Saturday, February 19, 2011

A Life Without Food

ORIGINALLY POSTED 11/16/2009 ON TECHNOBUFFALO.COM

Unable to swallow, my separation from food is uniquely non-genetic. Instead, it is congenital disabilities that make it impossible for me to consume foods enjoyed all around me. My connection with food is purely objective, as I try to discover what makes the food world tick. Eating for me is a chore, requiring all physical movements and no enjoyable component. Thus, I learn about most people’s relation from several sources.Watching the Food Network and reading cookbooks, I am constantly learning how foods go together and what combinations work. I have no sense of what would taste “good” together, so I must externally learn this. While baking and cooking, I get to observe all I have read in action. This is potentially the closest I will get to the food experience, so I savor it as best I can.
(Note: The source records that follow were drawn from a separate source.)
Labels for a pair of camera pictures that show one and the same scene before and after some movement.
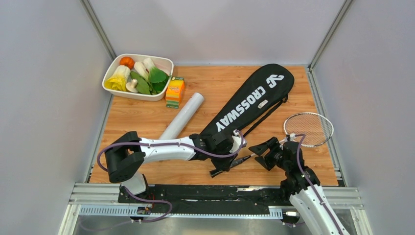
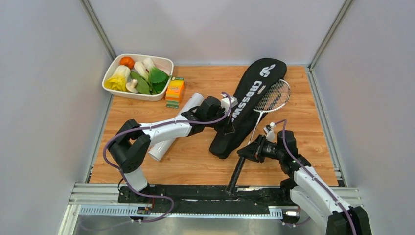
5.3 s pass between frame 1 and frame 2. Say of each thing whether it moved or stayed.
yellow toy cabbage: stayed
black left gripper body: moved
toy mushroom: stayed
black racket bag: moved
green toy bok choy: stayed
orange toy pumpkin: stayed
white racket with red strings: moved
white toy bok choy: stayed
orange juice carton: stayed
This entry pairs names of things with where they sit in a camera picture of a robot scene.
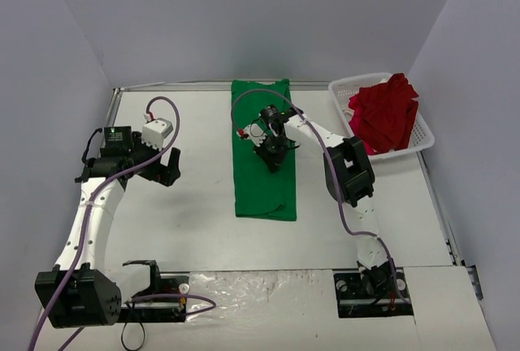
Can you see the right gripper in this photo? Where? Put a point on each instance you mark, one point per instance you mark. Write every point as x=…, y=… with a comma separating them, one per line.
x=272, y=154

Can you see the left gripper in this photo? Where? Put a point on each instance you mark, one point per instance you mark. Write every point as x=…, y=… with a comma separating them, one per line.
x=161, y=168

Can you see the green t shirt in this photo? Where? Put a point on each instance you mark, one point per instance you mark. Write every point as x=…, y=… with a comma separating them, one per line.
x=260, y=193

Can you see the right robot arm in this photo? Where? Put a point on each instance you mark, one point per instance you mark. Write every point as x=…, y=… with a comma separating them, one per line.
x=348, y=174

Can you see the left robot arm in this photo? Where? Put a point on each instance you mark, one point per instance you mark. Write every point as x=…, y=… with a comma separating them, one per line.
x=77, y=292

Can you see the white plastic basket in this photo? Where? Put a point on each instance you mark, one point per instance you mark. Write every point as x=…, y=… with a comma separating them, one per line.
x=421, y=137

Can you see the red t shirt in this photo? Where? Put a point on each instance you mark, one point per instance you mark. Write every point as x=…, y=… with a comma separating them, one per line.
x=384, y=114

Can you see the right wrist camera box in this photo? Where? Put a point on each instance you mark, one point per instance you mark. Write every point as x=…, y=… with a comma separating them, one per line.
x=253, y=132

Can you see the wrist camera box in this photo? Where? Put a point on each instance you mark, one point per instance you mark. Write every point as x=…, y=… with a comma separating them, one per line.
x=155, y=132
x=253, y=132

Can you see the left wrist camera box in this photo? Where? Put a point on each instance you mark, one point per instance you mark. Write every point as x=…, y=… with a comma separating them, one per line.
x=155, y=132

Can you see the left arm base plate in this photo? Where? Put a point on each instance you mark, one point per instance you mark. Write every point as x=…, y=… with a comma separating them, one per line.
x=160, y=309

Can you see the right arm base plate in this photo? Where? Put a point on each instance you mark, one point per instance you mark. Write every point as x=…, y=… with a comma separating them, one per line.
x=363, y=296

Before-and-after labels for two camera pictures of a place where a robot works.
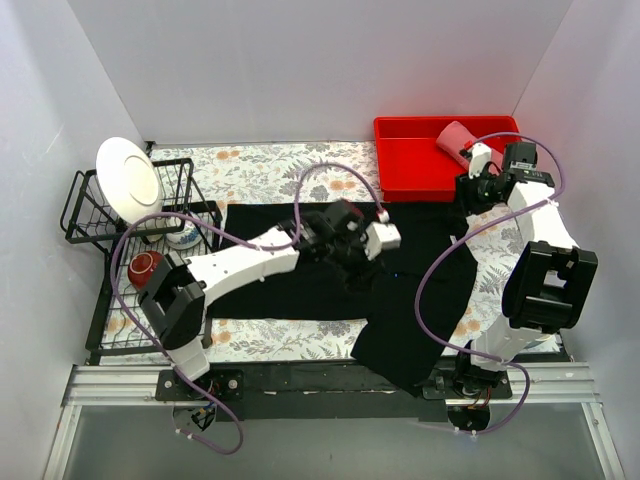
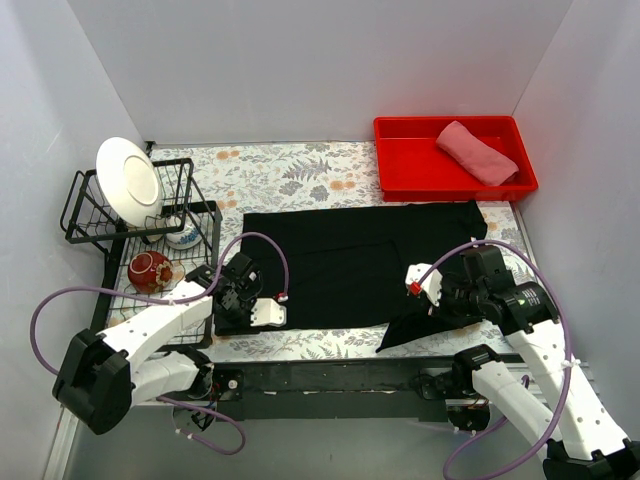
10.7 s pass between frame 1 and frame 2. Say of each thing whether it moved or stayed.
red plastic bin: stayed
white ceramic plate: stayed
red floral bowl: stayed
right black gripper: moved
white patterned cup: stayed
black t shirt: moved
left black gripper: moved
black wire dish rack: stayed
I watch to see how foods react to each other, and how flavor is added or cut from foods. Cooking is an art that must be mastered, and I admire it greatly. Finally, attending a restaurant is the pinnacle of my food world. This is where all that I have learned so far comes together. It is in the middle of a dining hall that I figure out what food really means to people, and my observations are rarely dull. From incessant requests of an overly busy wait staff, to uniquely positive (or negative) audible responses to food hitting the tongue, communal eating in public brings out previously unseen sides of people.